Task demands affect spatial reference frame weighting during tactile localization in sighted and congenitally blind adults

Abstract

Task demands modulate tactile localization in sighted humans, presumably through weight adjustments in the spatial integration of anatomical, skin-based, and external, posture-based information. In contrast, previous studies have suggested that congenitally blind humans, by default, refrain from automatic spatial integration and localize touch using only skin-based information. Here, sighted and congenitally blind participants localized tactile targets on the palm or back of one hand, while ignoring simultaneous tactile distractors at congruent or incongruent locations on the other hand. We probed the interplay of anatomical and external location codes for spatial congruency effects by varying hand posture: the palms either both faced down, or one faced down and one up. In the latter posture, externally congruent target and distractor locations were anatomically incongruent and vice versa. Target locations had to be reported either anatomically ("palm" or "back" of the hand), or externally ("up" or "down" in space). Under anatomical instructions, performance was more accurate for anatomically congruent than incongruent target-distractor pairs.
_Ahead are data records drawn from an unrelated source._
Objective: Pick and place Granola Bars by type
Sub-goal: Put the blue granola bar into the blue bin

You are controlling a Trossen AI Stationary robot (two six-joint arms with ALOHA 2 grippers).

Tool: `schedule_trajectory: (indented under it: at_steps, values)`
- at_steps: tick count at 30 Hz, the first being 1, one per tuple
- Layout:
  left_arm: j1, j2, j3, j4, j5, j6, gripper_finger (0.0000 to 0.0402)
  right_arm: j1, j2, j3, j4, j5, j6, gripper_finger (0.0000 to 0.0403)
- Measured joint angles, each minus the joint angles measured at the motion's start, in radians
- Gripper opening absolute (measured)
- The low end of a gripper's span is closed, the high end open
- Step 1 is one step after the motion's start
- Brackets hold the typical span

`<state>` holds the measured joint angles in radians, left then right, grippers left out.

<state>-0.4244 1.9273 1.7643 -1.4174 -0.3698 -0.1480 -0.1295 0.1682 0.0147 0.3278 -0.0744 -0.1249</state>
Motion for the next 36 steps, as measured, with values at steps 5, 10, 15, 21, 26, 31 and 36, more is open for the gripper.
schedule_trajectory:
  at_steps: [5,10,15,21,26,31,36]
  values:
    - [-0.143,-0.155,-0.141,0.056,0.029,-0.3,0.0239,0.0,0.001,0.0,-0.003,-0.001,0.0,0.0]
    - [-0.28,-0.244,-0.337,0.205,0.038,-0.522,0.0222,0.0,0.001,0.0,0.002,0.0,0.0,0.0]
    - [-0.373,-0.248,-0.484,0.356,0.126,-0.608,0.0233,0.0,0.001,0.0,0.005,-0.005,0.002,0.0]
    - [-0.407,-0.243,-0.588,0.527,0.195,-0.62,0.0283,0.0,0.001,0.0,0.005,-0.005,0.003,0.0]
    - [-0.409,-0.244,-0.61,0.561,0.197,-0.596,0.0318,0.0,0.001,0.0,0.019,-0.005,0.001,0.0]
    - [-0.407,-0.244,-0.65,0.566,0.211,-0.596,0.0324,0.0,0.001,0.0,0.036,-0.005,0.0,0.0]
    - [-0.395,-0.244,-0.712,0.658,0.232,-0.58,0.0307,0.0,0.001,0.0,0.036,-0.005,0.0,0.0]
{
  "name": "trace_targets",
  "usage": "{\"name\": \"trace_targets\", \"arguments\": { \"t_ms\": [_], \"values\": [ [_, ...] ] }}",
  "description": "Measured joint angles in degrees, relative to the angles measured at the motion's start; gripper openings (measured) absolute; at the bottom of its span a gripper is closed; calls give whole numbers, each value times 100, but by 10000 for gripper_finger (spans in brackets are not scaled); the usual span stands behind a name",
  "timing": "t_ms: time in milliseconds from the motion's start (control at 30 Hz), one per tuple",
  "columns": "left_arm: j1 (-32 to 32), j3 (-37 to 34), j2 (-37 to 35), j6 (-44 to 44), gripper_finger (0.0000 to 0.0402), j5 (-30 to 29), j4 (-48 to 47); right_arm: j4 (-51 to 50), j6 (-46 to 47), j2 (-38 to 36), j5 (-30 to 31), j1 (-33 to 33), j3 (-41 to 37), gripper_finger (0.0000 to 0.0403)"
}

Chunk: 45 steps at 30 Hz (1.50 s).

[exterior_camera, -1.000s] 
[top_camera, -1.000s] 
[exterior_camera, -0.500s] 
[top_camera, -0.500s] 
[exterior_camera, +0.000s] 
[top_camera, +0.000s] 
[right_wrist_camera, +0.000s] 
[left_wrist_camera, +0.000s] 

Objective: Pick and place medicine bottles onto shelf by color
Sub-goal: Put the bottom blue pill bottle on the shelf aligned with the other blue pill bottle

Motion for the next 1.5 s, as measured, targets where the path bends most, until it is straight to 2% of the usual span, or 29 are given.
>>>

In contrast, under external instructions, performance was more accurate for externally congruent than incongruent pairs. These modulations were evident in sighted and blind individuals. Notably, distractor effects were overall far smaller in blind than in sighted participants, despite comparable target-distractor identification performance. Thus, the absence of developmental vision seems to be associated with an increased ability to focus tactile attention towards a non-spatially defined target. Nevertheless, that blind individuals exhibited effects of hand posture and task instructions in their congruency effects suggests that, like the sighted, they automatically integrate anatomical and external information during tactile localization. Moreover, spatial integration in tactile processing is, thus, flexibly adapted by top-down information-here, task instruction-even in the absence of developmental vision.

Fig 1. Experimental setup.

Four vibro-tactile stimulators were attached to the palm and back of each hand (marked with white circles). The hands were either held in the same orientation with both palms facing downwards (A) or in different orientations with one hand flipped upside-down (B). In each trial, a target stimulus was randomly presented at one of the four locations. Simultaneously, a distractor stimulus was presented randomly at one of the two stimulator locations on the other hand. Target and distractor stimuli differed with respect to their vibration pattern. Participants were asked to localize the target stimulus as quickly and accurately as possible. For statistical analysis and figures, stimulus pairs presented to the same anatomical locations were defined as congruent, as illustrated by dashed (target) and dashed-dotted (distractor) circles, which both point to the back of the hand here. Note that with differently oriented hands (B) anatomically congruent locations are incongruent in external space and vice versa.

Fig 2. Accuracy in the tactile congruency task for factors Group, Instruction, Hand Posture, and Congruency (coded anatomically).

Data are collapsed over static and dynamic movement conditions, as this manipulation did not render any significant results (see main text for details). Sighted (1^st and 2^nd column) and congenitally blind participants (3^rd and 4^th column) were instructed to localize tactile targets either relative to their anatomical (1^st and 3^rd column) or relative to their external spatial location (2^nd and 4^th column). Hands were placed in the same (black circles) and in different orientations (grey triangles). Tactile distractors were presented to anatomically congruent (C) and incongruent (IC) locations of the other hand and had to be ignored. Congruency is defined in anatomical terms (see Fig 1). Accordingly, with differently oriented hands, anatomically congruent stimulus pairs are incongruent in external space and vice versa. Whiskers represent the standard error of the mean. Note, that we present percentage-correct values to allow a comparison to previous studies (see methods for details), whereas for statistical analysis a log-linked GLMM was applied to single trials accuracy values.

Fig 3. Individual participants’ tactile congruency effects in proportion correct.

Response proportions from anatomically incongruent trials were subtracted from response proportions in congruent trials. Congruency effects are plotted for dynamic (“Dyn.”) and static (“Stat.”) contexts with hands held in the same (1^st and 3^rd column) and in different orientations (2^nd and 4^th column) under anatomical (1^st and 2^nd column) and external instructions (3^rd and 4^th column) in the sighted (top row), and in the congenitally blind group (bottom row). Note that scales differ between groups, reflecting the smaller congruency effects of the blind as compared to the sighted group. Mean congruency effects for each condition are plotted in black, whiskers represent SEM. Each color represents one participant.